- _Problem description_: Reproduce exactly the lines below, from the first through the one containing "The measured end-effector", and nothing more.

::: Information provided

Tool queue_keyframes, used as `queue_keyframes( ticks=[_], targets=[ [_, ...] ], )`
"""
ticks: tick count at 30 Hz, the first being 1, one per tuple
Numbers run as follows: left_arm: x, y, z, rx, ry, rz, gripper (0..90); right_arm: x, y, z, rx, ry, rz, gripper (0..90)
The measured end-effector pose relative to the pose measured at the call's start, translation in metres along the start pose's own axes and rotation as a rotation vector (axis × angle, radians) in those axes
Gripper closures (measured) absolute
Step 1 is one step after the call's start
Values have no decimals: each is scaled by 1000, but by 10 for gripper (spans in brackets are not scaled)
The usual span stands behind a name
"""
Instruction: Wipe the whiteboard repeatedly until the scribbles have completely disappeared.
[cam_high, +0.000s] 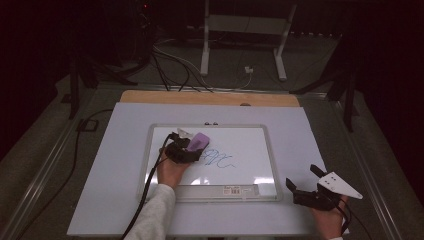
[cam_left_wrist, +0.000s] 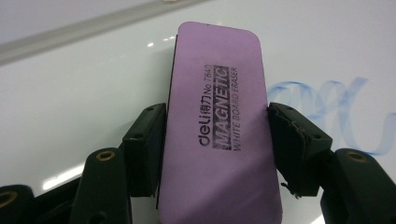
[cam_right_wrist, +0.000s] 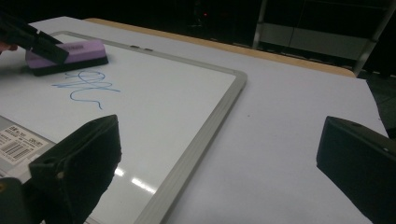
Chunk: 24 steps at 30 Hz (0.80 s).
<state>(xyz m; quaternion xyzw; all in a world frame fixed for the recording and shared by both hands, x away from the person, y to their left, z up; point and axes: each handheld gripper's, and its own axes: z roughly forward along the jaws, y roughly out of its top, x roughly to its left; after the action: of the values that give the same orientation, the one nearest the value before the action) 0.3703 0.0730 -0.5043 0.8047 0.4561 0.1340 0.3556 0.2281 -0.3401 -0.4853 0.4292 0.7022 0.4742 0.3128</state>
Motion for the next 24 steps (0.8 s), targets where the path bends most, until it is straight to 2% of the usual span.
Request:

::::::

- _Result_:
Tool queue_keyframes, used as `queue_keyframes( ticks=[_], targets=[ [_, ...] ], )`
"""
ticks: tick count at 30 Hz, the first being 1, one per tuple
Numbers run as follows: left_arm: x, y, z, rx, ry, rz, gripper (0..90); right_arm: x, y, z, rx, ry, rz, gripper (0..90)
The measured end-effector pose relative to the pose measured at the call's start, translation in metres along the start pose's own axes and rotation as a rotation vector (axis × angle, radians) in those axes

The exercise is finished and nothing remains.